Death Comes to Holyrood
On this day in 1566, one of the bloodiest events in the sad life of Mary, Queen of Scots took place in Edinburgh. As she sat eating dinner in her rooms at Holyrood, a mob of men broke into the chamber brandishing their weapons at her dinner companion, her Italian secretary David Rizzio.
Rizzio was a close associate of Mary's, and she would often confide in him, leading to a degree of resentment against Rizzio from other members of the court, including Mary's husband, Henry Darnley. Was the attack on Rizzio motivated by jealousy, rage, or something more politically significant?
Is it possible that Mary herself was the intended victim? It is thought unlikely, but could be a possibility.
Mary was six months pregnant with the would-be heir to the Scottish throne, yet contemporary accounts suggest she jumped to protect Rizzio by placing herself between him and his attackers. Some historians have suggested that the attack on Rizzio was a convenient means by which Mary might be frightened witless and thus induced to miscarry the baby - as the child of Mary and Darnley, the child was more or less certain to ascend to not just the Scottish throne but that of England too, which would have been fatal to the careers of those opposed to union with England.
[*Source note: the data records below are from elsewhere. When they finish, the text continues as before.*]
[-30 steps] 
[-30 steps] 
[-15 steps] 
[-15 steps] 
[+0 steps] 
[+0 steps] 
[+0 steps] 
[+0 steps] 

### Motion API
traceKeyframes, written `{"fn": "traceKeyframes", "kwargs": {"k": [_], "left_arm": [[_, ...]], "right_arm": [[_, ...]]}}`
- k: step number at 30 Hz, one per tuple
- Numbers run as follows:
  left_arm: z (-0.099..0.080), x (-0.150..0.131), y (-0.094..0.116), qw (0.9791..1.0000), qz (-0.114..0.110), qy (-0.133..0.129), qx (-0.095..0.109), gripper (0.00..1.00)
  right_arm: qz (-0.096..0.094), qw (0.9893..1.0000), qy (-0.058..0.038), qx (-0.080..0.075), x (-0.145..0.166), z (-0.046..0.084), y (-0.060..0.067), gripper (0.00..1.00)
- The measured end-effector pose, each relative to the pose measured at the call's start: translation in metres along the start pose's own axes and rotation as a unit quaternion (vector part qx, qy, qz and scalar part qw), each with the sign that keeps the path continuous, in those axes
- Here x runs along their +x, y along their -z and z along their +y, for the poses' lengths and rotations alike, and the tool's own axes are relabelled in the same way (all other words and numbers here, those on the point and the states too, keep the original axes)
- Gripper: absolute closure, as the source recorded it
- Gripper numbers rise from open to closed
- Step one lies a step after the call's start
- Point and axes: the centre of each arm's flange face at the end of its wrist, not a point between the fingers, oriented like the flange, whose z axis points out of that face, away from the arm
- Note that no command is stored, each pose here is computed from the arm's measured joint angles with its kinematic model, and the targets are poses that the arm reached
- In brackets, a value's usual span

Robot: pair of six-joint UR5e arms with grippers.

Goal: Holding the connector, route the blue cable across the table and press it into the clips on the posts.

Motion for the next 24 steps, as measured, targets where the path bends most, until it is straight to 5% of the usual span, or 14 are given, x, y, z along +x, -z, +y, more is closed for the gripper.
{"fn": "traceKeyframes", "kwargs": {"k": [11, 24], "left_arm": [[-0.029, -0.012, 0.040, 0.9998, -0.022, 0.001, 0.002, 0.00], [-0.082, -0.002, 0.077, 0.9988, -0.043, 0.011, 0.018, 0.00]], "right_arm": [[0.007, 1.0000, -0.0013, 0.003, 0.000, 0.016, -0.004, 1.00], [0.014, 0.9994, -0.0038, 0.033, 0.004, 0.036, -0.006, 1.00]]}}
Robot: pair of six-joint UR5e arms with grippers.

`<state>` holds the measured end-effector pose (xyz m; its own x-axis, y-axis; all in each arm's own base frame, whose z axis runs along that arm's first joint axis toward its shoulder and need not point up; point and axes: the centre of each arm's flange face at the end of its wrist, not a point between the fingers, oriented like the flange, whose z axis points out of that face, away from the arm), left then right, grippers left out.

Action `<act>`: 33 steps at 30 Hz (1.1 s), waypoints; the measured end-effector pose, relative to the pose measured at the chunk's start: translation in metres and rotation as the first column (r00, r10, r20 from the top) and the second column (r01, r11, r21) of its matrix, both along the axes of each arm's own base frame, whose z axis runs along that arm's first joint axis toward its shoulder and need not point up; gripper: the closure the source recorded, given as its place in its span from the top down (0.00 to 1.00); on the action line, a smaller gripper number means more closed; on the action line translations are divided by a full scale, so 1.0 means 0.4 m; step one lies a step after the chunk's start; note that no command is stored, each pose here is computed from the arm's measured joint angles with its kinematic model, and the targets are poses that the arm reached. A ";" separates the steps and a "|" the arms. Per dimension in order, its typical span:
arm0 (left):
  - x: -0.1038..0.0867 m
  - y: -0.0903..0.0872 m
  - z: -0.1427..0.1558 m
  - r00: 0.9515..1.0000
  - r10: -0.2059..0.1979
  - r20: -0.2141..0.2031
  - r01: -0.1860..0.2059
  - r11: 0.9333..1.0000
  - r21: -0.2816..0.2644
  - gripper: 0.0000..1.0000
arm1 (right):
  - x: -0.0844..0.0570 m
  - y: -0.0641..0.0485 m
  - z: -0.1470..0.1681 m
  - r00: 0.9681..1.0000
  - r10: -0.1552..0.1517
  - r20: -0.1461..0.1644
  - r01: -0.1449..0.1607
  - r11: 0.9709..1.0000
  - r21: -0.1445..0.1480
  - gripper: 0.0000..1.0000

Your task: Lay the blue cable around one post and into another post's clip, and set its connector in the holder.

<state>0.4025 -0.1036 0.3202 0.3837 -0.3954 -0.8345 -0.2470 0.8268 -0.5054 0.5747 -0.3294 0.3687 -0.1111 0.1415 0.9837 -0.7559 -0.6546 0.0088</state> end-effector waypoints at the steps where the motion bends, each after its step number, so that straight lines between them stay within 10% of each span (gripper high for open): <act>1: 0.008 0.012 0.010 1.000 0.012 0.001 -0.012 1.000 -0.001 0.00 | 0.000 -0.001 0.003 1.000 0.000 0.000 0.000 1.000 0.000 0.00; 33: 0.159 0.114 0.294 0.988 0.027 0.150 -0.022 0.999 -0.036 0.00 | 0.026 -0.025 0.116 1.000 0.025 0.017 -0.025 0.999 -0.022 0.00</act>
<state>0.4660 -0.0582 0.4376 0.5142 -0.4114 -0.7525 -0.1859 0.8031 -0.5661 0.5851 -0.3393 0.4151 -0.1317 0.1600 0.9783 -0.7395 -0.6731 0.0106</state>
Except Henry Darnley himself was accused of orchestrating the attack on Rizzio. Would he really have jeopardised the life of his own son in this way? Well, possibly - it has been noted that Darnley himself had a claim on the English throne, and if Elizabeth I died without heir then both Mary and Darnley would have been possible contenders for the role. Darnely was, by many accounts, a vain and selfish man, and it is entirely possible to conclude that he would prefer to take the throne himself instead of allowing it to by-pass him and go to his son...
Others have suggested that far from being Darnley's baby, the child Mary carried was that of Rizzio himself, the product of an overly intimate relationship between queen and courtier. Murdering Rizzio and causing Mary to lose the illegitimate baby was one way of solving two problems with a single, bloody act.
Whatever the motivation, the attack left Rizzio dead from over 50 stab wounds, before his body was flung down the palace stairs and into the street.
According to legend, his body was taken and buried in the churchyard of Canongate Kirk, where a plaque continues to memorialise him. Some historians have contested this as, following the Reformation of the Scottish churches in 1560, Scotland was now a protestant church. It is not likely that the body of Rizzio - a devout Roman Catholic, as Mary herself was - would be interred in a protestant churchyard.
It is possible Rizzio's body was left here to rest before a later burial elsewhere.
Mary was indeed terrified by the events of 9 March 1566, and fled Holyrood to take shelter in nearby Craigmillar castle. Believing her husband to be behind the attack, she would later exact a bloody revenge by having Darnley himself murdered at Kirk o'Field. The child survived, and was safely delivered to Mary in June of that year. On Mary's forced abdication, the infant became James VI of Scotland, and on the death of Elizabeth I in 1603 would take the throne and crown of England, the first monarch to rule the two nations jointly.